Ist Griechenlands Staatspleite noch abzuwenden?

Einen Tag vor der entscheidenden Sitzung der Eurogruppe zur Griechenland-Krise laufen die Bemühungen zur Abwendung der Staatspleite in Athen auf Hochtouren.

Bundeskanzlerin Angela Merkel traf am Freitag in Brüssel noch einmal mit dem griechischen Ministerpräsidenten Alexis Tsipras und mit dem französischen Präsidenten François Hollande zusammen. Das bestätigten Verhandlungskreise am Rande des EU-Gipfels.

Nach Angaben aus Athen informierte Tsipras Merkel und Hollande über die griechische Position im Streit mit den internationalen Geldgebern. Er habe dabei Unverständnis über die harte Haltung der Institutionen geäußert, die auf weiteren Sparmaßnahmen bestünden. Die bisher erfolglosen Verhandlungen mit dem Internationalen Währungsfonds (IWF), der Europäischen Zentralbank (EZB) und der EU-Kommission sollten am Freitag fortgesetzt werden.

Am Samstag um 17.00 Uhr treffen die Euro-Finanzminister nach vier erfolglosen Anläufen erneut in Brüssel zusammen. Merkel hatte in der Nacht noch einmal betont, es sei Sache der Eurogruppe, einen Beschluss über ein griechisches Reform- und Sparpaket zu treffen, um die Staatspleite abzuwenden.

Eurogruppen-Chef Jeroen Dijsselbloem sagte, Samstagnacht müsse eine Entscheidung fallen. «Morgen muss es echt geschehen», betonte der niederländische Finanzminister in Den Haag. Wenn dann kein gutes Reformpaket auf dem Tisch liege, «ist es zu spät».

Am Dienstag endet das laufende Hilfsprogramm für Griechenland. Zugleich wird die Rückzahlung von 1,6 Milliarden Euro an den internationalen Währungsfonds (IWF) fällig.
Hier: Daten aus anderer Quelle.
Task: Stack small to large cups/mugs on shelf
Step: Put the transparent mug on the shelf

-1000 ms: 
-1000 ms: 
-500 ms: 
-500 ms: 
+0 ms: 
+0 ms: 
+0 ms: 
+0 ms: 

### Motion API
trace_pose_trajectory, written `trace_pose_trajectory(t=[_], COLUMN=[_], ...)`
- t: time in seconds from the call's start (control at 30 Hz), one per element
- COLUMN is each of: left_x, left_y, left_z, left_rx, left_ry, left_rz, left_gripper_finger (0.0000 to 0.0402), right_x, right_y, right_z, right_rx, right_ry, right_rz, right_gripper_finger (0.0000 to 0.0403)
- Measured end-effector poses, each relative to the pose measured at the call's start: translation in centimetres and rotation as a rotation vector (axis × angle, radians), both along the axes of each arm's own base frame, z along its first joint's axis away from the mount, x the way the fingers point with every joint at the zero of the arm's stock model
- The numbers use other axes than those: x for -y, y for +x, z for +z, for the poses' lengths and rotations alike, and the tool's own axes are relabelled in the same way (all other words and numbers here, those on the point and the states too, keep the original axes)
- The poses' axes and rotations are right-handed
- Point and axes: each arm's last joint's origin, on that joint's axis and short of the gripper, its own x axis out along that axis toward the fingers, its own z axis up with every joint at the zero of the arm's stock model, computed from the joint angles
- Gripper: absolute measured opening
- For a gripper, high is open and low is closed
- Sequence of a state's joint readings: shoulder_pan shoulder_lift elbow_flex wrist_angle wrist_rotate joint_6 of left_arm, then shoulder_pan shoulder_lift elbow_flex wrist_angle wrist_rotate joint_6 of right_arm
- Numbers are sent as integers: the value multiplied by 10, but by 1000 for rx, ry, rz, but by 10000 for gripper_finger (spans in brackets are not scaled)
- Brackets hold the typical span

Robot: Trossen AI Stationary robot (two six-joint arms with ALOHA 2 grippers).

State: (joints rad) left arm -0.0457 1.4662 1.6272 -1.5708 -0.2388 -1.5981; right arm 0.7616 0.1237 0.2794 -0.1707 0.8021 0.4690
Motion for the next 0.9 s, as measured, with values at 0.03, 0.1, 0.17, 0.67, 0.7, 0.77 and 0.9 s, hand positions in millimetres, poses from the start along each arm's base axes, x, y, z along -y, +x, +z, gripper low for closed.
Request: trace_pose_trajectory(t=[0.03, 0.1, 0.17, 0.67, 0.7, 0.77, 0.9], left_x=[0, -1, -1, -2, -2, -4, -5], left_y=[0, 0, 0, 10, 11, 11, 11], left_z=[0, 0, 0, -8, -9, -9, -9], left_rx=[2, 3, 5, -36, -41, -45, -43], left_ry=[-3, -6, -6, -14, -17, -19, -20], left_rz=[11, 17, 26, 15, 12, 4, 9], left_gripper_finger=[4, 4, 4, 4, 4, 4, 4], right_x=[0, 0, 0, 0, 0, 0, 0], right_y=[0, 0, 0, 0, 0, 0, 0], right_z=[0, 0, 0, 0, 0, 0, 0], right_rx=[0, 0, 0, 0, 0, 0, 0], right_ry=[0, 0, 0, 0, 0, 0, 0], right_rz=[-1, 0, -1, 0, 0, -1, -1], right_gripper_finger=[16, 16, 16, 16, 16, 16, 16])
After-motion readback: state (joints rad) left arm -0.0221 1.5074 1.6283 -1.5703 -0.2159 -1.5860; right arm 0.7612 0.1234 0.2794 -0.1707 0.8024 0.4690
Dijsselbloem verwies darauf, dass eine Einigung noch von mehreren nationalen Parlamenten gebilligt werden müsse, darunter auch der Bundestag. Auf die Frage, ob eine Einigung noch möglich sei, sagte der Sozialdemokrat zögernd: «Ja, das geht noch.» Athen müsse einsehen, dass harte Eingriffe unvermeidlich seien, «mehr auf dem Gebiet von Reformen als Sparmaßnahmen», fügte Dijsselbloem hinzu.

Auch die Staats- und Regierungschefs der EU hatten den Druck auf Athen noch einmal erhöht. EU-Ratspräsident Donald Tusk betonte am frühen Freitagmorgen, der Gipfel unterstütze die internationalen Geldgeber, mit denen Athen um ein Spar- und Reformpaket streitet. Der Gipfel verlangte von Tsipras, das neue Angebot der Institutionen anzunehmen. Eine Abmachung über das Paket ist Voraussetzung für die Auszahlung von blockierten Hilfen von 7,2 Milliarden Euro.